• **Action item**
Exactly as written, set down every entry once more.

(Stored dataset items)
********
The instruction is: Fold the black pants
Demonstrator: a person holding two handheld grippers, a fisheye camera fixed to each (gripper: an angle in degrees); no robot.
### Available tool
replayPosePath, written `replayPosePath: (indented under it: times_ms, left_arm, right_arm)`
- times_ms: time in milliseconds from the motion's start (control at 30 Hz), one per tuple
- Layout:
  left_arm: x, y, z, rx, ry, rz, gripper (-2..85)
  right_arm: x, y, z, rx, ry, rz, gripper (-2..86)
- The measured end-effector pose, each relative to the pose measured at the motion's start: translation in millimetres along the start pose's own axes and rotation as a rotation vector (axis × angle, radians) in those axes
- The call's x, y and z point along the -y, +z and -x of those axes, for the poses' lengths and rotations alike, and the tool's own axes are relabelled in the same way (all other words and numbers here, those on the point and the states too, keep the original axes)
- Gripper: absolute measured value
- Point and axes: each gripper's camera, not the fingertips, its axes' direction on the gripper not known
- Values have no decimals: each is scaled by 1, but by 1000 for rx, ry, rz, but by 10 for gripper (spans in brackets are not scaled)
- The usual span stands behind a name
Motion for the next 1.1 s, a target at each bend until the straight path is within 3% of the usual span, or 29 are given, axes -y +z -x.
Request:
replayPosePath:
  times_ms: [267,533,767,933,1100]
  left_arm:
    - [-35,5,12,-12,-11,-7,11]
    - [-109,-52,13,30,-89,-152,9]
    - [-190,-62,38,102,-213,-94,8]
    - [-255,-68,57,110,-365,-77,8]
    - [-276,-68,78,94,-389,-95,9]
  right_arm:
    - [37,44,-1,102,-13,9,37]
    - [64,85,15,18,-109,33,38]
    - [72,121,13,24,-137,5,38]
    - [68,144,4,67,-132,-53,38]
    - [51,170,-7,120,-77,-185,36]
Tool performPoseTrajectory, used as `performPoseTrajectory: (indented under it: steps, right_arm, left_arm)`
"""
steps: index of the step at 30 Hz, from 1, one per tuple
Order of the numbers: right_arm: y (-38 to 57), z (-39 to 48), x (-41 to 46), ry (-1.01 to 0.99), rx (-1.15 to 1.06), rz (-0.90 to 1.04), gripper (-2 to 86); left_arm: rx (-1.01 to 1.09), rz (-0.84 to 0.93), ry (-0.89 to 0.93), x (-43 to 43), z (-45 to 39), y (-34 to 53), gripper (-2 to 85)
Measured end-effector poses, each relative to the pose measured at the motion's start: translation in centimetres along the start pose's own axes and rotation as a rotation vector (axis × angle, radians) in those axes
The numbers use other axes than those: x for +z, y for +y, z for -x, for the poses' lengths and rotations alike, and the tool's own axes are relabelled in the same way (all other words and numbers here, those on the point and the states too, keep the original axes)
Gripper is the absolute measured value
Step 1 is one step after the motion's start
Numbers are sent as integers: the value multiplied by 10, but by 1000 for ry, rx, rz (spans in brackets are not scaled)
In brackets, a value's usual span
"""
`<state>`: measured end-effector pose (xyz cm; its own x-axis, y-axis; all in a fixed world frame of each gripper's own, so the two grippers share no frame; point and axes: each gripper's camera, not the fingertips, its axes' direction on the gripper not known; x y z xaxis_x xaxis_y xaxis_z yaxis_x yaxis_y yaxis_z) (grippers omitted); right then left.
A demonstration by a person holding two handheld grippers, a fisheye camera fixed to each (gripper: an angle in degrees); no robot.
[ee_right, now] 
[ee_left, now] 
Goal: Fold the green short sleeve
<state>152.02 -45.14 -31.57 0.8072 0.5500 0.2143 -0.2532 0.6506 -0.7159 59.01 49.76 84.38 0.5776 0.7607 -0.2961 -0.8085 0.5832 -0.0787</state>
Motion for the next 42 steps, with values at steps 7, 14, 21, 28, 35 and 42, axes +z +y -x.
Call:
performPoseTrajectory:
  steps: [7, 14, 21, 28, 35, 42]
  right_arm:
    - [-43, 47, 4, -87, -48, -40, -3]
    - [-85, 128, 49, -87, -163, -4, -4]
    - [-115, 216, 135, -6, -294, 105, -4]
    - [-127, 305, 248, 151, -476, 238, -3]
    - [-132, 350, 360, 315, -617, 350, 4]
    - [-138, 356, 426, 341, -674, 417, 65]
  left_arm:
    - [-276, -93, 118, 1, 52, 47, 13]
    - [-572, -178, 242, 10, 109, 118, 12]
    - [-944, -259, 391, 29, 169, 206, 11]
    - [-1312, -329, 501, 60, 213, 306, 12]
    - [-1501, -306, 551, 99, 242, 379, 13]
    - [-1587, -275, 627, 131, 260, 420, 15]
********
• **Task output**
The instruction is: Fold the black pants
Demonstrator: a person holding two handheld grippers, a fisheye camera fixed to each (gripper: an angle in degrees); no robot.
### Available tool
replayPosePath, written `replayPosePath: (indented under it: times_ms, left_arm, right_arm)`
- times_ms: time in milliseconds from the motion's start (control at 30 Hz), one per tuple
- Layout:
  left_arm: x, y, z, rx, ry, rz, gripper (-2..85)
  right_arm: x, y, z, rx, ry, rz, gripper (-2..86)
- The measured end-effector pose, each relative to the pose measured at the motion's start: translation in millimetres along the start pose's own axes and rotation as a rotation vector (axis × angle, radians) in those axes
- The call's x, y and z point along the -y, +z and -x of those axes, for the poses' lengths and rotations alike, and the tool's own axes are relabelled in the same way (all other words and numbers here, those on the point and the states too, keep the original axes)
- Gripper: absolute measured value
- Point and axes: each gripper's camera, not the fingertips, its axes' direction on the gripper not known
- Values have no decimals: each is scaled by 1, but by 1000 for rx, ry, rz, but by 10 for gripper (spans in brackets are not scaled)
- The usual span stands behind a name
Motion for the next 1.1 s, a target at each bend until the straight path is within 3% of the usual span, or 29 are given, axes -y +z -x.
Request:
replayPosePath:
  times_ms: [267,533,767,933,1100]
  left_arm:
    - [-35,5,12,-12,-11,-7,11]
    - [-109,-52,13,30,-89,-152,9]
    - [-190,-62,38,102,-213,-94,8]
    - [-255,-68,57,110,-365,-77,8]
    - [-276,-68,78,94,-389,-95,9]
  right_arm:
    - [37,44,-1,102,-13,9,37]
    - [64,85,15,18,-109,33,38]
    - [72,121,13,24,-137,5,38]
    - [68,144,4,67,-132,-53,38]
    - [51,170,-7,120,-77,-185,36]
Tool performPoseTrajectory, used as `performPoseTrajectory: (indented under it: steps, right_arm, left_arm)`
"""
steps: index of the step at 30 Hz, from 1, one per tuple
Order of the numbers: right_arm: y (-38 to 57), z (-39 to 48), x (-41 to 46), ry (-1.01 to 0.99), rx (-1.15 to 1.06), rz (-0.90 to 1.04), gripper (-2 to 86); left_arm: rx (-1.01 to 1.09), rz (-0.84 to 0.93), ry (-0.89 to 0.93), x (-43 to 43), z (-45 to 39), y (-34 to 53), gripper (-2 to 85)
Measured end-effector poses, each relative to the pose measured at the motion's start: translation in centimetres along the start pose's own axes and rotation as a rotation vector (axis × angle, radians) in those axes
The numbers use other axes than those: x for +z, y for +y, z for -x, for the poses' lengths and rotations alike, and the tool's own axes are relabelled in the same way (all other words and numbers here, those on the point and the states too, keep the original axes)
Gripper is the absolute measured value
Step 1 is one step after the motion's start
Numbers are sent as integers: the value multiplied by 10, but by 1000 for ry, rx, rz (spans in brackets are not scaled)
In brackets, a value's usual span
"""
`<state>`: measured end-effector pose (xyz cm; its own x-axis, y-axis; all in a fixed world frame of each gripper's own, so the two grippers share no frame; point and axes: each gripper's camera, not the fingertips, its axes' direction on the gripper not known; x y z xaxis_x xaxis_y xaxis_z yaxis_x yaxis_y yaxis_z) (grippers omitted); right then left.
A demonstration by a person holding two handheld grippers, a fisheye camera fixed to each (gripper: an angle in degrees); no robot.
[ee_right, now] 
[ee_left, now] 
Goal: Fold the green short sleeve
<state>152.02 -45.14 -31.57 0.8072 0.5500 0.2143 -0.2532 0.6506 -0.7159 59.01 49.76 84.38 0.5776 0.7607 -0.2961 -0.8085 0.5832 -0.0787</state>
Motion for the next 42 steps, with values at steps 7, 14, 21, 28, 35 and 42, axes +z +y -x.
Call:
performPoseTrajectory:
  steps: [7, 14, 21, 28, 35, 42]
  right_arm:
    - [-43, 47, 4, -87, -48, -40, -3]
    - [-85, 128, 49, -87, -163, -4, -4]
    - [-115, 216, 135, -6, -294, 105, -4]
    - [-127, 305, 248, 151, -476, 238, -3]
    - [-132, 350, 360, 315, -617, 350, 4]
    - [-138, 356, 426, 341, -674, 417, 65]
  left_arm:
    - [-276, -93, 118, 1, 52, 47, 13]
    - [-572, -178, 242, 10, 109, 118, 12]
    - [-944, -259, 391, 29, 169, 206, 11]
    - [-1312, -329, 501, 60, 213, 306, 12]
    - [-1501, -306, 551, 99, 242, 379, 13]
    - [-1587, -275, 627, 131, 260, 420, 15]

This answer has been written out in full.